## WHAT YOU SHOULD DO
All lines in the material containing the word "beige" need to be copied.

________

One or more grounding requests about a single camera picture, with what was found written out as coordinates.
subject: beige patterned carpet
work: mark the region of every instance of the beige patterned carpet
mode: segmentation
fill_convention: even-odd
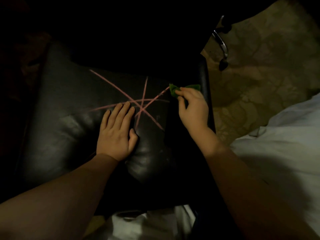
[[[320,29],[294,0],[278,0],[221,34],[229,66],[210,39],[207,59],[217,135],[226,144],[246,135],[284,108],[320,89]]]

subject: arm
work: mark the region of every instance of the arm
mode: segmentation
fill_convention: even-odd
[[[81,239],[110,174],[134,149],[130,103],[102,119],[97,155],[76,170],[0,205],[0,239]]]
[[[317,234],[269,187],[251,174],[207,127],[208,105],[191,88],[176,91],[179,116],[209,165],[219,191],[246,239],[319,239]]]

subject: chair seat
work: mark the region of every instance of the chair seat
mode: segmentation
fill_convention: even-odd
[[[15,172],[17,194],[94,157],[104,112],[131,101],[138,145],[111,175],[97,214],[193,202],[212,176],[168,89],[170,82],[201,84],[211,108],[206,60],[199,55],[191,63],[166,76],[134,75],[76,64],[69,48],[51,44]],[[214,129],[212,109],[209,125]]]

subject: person's left arm
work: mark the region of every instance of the person's left arm
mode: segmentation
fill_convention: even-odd
[[[119,161],[138,136],[127,102],[104,114],[97,155],[74,171],[0,204],[0,239],[81,239]]]

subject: pink star-shaped drawing
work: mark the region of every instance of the pink star-shaped drawing
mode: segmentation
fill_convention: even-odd
[[[148,77],[146,77],[146,82],[144,84],[144,89],[143,89],[143,94],[142,94],[142,99],[138,99],[138,100],[134,100],[132,97],[130,97],[128,94],[126,94],[124,91],[122,91],[122,89],[118,88],[115,84],[113,84],[112,82],[110,82],[109,80],[107,80],[105,77],[101,76],[99,73],[93,71],[93,70],[90,70],[92,73],[94,73],[95,75],[97,75],[98,77],[100,77],[101,79],[105,80],[107,83],[109,83],[110,85],[112,85],[114,88],[116,88],[119,92],[121,92],[124,96],[126,96],[129,101],[131,103],[134,103],[138,108],[139,108],[139,111],[136,113],[135,117],[137,117],[137,121],[135,123],[135,126],[134,126],[134,129],[137,129],[138,128],[138,124],[139,124],[139,120],[140,120],[140,116],[141,116],[141,113],[145,113],[147,116],[149,116],[151,118],[151,120],[161,129],[161,130],[164,130],[162,128],[162,126],[158,123],[158,121],[155,120],[155,118],[150,114],[148,113],[148,111],[146,110],[146,108],[152,104],[154,101],[162,101],[162,102],[167,102],[169,103],[168,100],[162,100],[162,99],[158,99],[158,97],[160,97],[161,95],[163,95],[168,89],[169,87],[167,87],[165,90],[163,90],[162,92],[160,92],[157,96],[155,96],[154,98],[147,98],[145,99],[145,94],[146,94],[146,89],[147,89],[147,82],[148,82]],[[145,101],[149,101],[144,107],[143,107],[143,104]],[[111,107],[114,107],[116,106],[117,104],[110,104],[110,105],[106,105],[106,106],[102,106],[102,107],[98,107],[98,108],[94,108],[90,111],[94,111],[94,110],[99,110],[99,109],[106,109],[106,108],[111,108]]]

________

## SOLUTION FOR THIS PROBLEM
subject: beige patterned carpet
work: mark the region of every instance of the beige patterned carpet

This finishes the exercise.